The focus of this blog is on where geek culture and the Christian faith intersect. With that in mind, it might seem a bit off to put focus on a book called Seven Things John Wesley Expected Us to Do for Kids. However, I think there is a strong way in which this book intersects with the things that geeks love. The author clearly points this out. In writing about the need to know children in the church personally and serve as a spiritual mentor Chris Ritter writes:
“Hagrid took Harry Potter to Hogwarts. Obi-Wan introduced Luke to the ways of the Force. Gandalf called Frodo into the Fellowship of the Ring. Morpheus helped Neo take off his binders. Batman had Alfred. Daniel had Mr. Miyagi. Bill and Ted had Rufus. Mutants were recruited by Professor Xavier to become X-Men. Could it be that Hollywood makes billions of dollars telling these and similar stories over again because they have tapped into a deep spiritual longing within all of us?”
It is obviously a rhetorical question, but the answer is a resounding “yes”! Many of the greatest stories have a mentor who guides the hero to be the hero. This book is a reminder that as adult Christians we are to be those mentors in the faith to children. Adult Christians are to be the masters teaching the padawans the Way of Christ. They are to be the wizened teachers walking with the halflings in fellowship along the path of discipleship. This short little book is an excellent resource explaining why it is necessary to care for children in the church as well as being a source of encouragement.
Seven Things John Wesley Expected Us to Do for Kids by Chris Ritter is a recent publication by Cokesbury. This is a bit of a hard book to classify. It is not strictly a devotional book, an academic book, or a resource for children ministry professionals. It is in the same vein of books as Three Simple Rules by Bishop Ruben Job. Like that classic and well-loved work, this book takes a teaching of John Wesley and expounds upon it for the modern era. It is a short, easy to digest book written for the church. Like Three Simple Rules the intention seems to be for whole congregations to consume the book and put the wisdom into practice. As the title of the book implies, this takes the instructions that John Wesley gives to his preachers about caring for children and expounds upon them. From a small section of Wesley’s writings Ritter is able to extract seven things that he more fully develops.
There is a lot of good to this book. The Wesleyan principles that Ritter pulls out for reaching kids are both practical and profound.
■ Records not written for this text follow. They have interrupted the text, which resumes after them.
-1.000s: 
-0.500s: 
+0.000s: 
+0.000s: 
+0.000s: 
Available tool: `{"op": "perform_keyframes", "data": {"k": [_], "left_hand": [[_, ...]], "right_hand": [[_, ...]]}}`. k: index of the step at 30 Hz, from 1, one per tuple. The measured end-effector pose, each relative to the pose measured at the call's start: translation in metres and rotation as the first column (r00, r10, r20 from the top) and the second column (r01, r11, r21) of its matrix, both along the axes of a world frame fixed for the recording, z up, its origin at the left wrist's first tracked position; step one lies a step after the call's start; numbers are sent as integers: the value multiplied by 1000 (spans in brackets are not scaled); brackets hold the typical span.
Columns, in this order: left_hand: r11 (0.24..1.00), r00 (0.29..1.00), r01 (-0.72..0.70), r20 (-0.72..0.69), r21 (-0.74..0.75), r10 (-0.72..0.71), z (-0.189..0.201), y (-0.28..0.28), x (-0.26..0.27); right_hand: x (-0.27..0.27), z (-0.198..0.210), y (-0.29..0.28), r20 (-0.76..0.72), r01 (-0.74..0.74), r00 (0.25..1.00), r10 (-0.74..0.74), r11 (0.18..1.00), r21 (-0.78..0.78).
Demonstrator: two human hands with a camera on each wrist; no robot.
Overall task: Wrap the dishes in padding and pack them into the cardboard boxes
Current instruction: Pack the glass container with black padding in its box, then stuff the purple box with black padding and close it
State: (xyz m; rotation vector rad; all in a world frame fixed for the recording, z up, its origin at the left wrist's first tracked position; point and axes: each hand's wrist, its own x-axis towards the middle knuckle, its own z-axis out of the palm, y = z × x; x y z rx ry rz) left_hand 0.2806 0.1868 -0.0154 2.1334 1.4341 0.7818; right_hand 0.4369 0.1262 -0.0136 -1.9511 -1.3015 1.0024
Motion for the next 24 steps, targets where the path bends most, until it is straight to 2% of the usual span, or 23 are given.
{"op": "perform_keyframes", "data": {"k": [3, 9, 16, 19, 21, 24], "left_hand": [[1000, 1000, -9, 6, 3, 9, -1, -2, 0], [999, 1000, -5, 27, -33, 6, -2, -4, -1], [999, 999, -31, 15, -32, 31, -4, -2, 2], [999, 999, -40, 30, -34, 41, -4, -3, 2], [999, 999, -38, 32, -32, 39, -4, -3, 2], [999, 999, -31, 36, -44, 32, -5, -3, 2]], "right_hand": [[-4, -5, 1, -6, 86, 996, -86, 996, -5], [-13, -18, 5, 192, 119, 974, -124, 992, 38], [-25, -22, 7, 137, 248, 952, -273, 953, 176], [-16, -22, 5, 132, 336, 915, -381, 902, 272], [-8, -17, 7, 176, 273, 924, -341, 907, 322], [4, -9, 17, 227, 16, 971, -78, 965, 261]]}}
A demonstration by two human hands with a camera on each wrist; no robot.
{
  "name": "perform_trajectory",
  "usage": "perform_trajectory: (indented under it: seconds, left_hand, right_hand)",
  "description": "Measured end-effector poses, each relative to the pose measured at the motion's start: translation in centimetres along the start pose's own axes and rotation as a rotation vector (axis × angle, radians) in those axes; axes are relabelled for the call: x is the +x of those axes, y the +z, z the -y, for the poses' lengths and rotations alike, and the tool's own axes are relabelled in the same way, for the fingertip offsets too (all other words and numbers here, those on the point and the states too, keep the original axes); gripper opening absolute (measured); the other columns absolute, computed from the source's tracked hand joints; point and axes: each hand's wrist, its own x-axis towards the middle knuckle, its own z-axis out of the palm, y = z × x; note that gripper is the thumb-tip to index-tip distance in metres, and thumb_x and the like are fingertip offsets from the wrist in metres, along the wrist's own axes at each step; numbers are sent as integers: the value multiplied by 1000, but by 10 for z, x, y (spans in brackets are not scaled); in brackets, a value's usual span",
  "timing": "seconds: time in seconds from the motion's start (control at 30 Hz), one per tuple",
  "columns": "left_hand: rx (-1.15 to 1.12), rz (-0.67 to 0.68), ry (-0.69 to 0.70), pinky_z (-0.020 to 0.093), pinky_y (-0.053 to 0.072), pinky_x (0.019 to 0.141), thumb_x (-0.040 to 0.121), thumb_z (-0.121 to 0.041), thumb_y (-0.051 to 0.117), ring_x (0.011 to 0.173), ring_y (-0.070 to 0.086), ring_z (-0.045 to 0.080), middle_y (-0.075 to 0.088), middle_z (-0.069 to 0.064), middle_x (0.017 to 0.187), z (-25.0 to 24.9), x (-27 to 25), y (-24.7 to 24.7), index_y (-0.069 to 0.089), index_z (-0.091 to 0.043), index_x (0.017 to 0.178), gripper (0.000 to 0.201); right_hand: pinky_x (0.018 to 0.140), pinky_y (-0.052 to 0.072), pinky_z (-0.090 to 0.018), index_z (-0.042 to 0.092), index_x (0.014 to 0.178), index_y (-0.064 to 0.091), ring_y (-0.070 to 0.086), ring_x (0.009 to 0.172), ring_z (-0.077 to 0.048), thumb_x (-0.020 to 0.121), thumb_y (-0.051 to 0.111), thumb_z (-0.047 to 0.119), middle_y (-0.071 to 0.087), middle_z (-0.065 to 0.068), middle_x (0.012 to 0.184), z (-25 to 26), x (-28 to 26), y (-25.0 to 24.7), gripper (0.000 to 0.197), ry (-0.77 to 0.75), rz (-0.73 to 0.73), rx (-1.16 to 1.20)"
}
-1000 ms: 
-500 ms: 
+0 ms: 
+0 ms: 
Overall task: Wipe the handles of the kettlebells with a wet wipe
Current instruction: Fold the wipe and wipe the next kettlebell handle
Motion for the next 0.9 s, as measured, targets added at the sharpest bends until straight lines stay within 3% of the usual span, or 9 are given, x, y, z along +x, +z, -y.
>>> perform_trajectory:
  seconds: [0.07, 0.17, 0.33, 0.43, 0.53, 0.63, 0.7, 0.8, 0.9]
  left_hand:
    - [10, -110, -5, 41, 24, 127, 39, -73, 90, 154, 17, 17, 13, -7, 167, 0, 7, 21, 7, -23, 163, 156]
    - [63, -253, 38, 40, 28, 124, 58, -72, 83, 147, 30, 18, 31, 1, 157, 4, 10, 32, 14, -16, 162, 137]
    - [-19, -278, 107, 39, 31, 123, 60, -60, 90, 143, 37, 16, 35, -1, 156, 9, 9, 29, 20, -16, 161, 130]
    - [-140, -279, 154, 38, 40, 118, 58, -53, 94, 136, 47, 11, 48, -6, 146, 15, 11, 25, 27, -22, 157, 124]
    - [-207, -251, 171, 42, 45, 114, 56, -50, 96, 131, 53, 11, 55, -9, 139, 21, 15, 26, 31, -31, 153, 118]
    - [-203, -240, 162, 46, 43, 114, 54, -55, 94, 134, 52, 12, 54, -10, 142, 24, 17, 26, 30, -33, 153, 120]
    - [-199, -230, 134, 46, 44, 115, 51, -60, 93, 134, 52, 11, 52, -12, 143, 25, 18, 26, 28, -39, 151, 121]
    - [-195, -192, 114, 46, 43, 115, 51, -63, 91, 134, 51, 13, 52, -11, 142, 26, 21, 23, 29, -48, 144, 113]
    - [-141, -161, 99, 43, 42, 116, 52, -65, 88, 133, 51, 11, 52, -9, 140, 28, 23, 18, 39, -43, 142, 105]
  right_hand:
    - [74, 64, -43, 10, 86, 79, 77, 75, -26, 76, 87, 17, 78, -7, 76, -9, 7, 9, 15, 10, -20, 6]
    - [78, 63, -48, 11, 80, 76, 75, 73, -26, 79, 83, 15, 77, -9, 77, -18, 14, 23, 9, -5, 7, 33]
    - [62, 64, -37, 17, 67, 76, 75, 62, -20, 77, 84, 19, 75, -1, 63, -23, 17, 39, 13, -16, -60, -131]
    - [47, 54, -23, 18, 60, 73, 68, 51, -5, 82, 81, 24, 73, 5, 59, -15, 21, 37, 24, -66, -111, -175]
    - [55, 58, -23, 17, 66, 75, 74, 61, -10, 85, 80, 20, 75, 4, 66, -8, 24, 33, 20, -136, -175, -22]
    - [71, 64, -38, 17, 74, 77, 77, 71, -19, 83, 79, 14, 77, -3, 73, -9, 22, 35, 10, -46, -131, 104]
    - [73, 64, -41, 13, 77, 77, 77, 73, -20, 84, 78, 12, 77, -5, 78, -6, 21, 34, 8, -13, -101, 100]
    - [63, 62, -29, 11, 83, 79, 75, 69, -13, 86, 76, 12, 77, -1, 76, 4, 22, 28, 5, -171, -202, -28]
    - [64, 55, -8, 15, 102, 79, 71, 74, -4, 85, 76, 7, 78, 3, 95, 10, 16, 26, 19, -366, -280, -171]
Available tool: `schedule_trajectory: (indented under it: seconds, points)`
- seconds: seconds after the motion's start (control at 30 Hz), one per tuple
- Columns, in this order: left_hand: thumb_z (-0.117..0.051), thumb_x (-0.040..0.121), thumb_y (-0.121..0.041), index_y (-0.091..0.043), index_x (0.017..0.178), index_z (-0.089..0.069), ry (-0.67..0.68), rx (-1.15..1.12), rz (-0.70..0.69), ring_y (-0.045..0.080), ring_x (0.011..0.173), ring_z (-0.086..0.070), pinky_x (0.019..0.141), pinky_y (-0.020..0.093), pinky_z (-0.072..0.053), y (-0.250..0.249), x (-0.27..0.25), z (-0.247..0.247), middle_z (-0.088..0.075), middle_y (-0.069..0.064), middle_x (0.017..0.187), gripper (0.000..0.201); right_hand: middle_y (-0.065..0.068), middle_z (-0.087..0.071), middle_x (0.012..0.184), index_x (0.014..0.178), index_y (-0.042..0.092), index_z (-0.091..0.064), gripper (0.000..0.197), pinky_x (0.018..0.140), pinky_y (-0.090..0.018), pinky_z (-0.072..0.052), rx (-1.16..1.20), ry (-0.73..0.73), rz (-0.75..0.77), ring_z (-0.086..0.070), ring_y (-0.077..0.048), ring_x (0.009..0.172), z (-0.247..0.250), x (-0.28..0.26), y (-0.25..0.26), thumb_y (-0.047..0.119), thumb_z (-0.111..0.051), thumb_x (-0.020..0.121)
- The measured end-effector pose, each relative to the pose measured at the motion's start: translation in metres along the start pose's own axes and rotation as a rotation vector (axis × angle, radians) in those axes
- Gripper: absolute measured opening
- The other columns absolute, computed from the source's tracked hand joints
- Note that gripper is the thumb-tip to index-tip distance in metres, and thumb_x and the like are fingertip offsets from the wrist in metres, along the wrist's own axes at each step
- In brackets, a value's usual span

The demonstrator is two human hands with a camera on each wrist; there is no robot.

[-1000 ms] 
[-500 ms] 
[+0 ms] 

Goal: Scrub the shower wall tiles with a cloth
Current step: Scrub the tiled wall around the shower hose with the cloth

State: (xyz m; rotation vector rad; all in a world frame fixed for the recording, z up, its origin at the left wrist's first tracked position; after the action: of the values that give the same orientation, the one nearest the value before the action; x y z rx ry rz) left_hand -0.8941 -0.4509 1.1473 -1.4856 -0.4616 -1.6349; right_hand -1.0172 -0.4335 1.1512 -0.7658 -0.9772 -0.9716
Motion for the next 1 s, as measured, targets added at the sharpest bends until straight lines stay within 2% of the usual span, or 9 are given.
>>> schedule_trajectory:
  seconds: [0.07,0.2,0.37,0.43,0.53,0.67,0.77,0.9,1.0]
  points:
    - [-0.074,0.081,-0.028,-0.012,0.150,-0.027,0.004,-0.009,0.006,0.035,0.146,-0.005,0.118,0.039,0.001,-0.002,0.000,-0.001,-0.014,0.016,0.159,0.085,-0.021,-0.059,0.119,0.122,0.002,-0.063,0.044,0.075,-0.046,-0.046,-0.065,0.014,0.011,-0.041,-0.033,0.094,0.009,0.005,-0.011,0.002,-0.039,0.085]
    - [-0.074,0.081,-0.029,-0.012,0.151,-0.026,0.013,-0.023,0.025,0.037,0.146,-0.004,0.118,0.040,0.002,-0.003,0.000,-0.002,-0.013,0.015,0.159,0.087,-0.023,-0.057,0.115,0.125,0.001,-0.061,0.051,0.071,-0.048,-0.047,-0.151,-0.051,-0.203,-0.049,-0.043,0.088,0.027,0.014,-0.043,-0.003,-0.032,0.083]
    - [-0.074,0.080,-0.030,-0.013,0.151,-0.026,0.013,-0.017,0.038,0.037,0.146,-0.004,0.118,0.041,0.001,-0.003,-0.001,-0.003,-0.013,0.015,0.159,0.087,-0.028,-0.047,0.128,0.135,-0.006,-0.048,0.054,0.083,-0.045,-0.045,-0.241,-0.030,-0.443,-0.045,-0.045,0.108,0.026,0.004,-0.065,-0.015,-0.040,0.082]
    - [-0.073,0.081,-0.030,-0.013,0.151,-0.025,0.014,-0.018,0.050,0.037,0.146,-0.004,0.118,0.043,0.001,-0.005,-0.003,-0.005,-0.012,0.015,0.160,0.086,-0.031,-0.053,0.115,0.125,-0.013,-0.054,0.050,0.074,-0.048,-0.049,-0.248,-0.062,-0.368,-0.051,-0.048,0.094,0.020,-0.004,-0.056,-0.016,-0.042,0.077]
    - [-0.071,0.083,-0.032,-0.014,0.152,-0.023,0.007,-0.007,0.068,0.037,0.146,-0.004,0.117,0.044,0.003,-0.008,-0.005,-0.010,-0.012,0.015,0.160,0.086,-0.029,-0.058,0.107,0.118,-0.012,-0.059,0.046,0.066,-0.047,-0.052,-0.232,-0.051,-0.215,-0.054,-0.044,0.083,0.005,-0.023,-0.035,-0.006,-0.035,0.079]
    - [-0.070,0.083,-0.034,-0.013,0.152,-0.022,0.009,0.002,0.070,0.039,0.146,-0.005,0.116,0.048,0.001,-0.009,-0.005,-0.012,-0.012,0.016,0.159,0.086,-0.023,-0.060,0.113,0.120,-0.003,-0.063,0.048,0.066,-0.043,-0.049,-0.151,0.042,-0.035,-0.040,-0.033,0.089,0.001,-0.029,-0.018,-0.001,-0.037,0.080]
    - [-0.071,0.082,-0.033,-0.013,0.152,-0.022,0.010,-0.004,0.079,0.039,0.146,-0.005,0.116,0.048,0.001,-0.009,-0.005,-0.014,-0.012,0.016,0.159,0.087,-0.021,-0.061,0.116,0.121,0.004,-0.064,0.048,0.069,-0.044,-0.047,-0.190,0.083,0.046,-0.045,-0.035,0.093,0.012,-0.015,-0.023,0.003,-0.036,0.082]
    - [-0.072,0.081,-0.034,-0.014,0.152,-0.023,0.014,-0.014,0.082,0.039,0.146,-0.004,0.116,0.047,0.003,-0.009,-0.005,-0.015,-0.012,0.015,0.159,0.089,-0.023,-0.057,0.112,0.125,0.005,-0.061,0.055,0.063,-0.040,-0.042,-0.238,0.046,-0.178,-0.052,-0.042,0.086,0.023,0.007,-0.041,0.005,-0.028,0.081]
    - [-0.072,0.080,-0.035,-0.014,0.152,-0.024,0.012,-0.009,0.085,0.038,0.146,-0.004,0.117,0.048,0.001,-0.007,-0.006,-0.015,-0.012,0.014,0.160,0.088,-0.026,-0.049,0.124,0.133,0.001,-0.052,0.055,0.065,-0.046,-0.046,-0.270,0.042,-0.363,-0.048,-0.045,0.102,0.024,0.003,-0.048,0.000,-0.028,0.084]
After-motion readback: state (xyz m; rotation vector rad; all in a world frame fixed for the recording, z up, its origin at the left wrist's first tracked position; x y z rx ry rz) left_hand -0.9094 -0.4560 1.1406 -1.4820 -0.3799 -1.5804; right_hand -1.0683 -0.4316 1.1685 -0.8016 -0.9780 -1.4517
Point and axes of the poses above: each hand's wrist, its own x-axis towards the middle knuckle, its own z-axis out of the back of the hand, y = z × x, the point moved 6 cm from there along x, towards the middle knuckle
These include things like “know them personally” and “pray for them intensely.” Ritter stresses that these are jobs not just for the children ministry professionals, but jobs that all Christians should take seriously. Ritter backs up these positions with a mixture of personal stories, practical examples and well rooted theological principles. One gets the sense from this work that he loves children, loves the church, and deeply wants the church to better love children. Ritter also writes with a strong sense of power and conviction. Ritter writes from a place of deep passion, and this creates a few “mic drop” moments. One good example of this is when Ritter writes:
“The type of parenting espoused by Wesley really doesn’t make much sense if all you want is to raise kids who are nice, believe in the existence of God, and don’t cuss much. I dare say that is the extent of the vision most Christian folks have for their kids.”
This book is equal parts convicting and encouraging, because after reading it most readers will be ready to do something and radically love the children of their congregation.
Just like there is a lot of good, there is very little bad. I deeply appreciate the way that Ritter interpreted John Wesley for the modern era, and I connect with the strong Methodist ethos that pervades this book. That is because, like Ritter, I am ordained clergy in the United Methodist Church. I do have to wonder how much of an appeal this will have outside of Wesleyan denominations. I think that Christians of all flavors can learn a lot from this book, but I dare say that the average Baptist will not have the same kind of connection I found with the subject matter.
My only real complaint with the book is that it is too short. The book comes in at seventy nine pages. I realize that this is by design, and it is meant to be a quick read. That is kind of a pity, because there is a lot of great content here. There are some fascinating areas that Ritter just began to touch on before moving on. He gave a few practical examples of how to implement these seven things, but there was not enough pages to fully develop the nuts and bolts of those examples. In our fast paced, multi-sensory world brevity is often a virtue. However, I feel this book suffers a bit from being too brief.
I fully and wholly endorse this book. If you are a member of a church I urge to consider buying this book for your pastor. If you are a pastor then you especially need to buy this book. As Ritter points out the words of John Wesley this is based on were originally directed to preachers, and preachers need this message. If you are someone who works in ministry with children and youth, then buy this book. You might be doing these things already, but this book will encourage and energize you. Finally, if you are a Christian who is ready to take on a youngling as a Padawan learner, then buy this book. It will get you started in the right direction.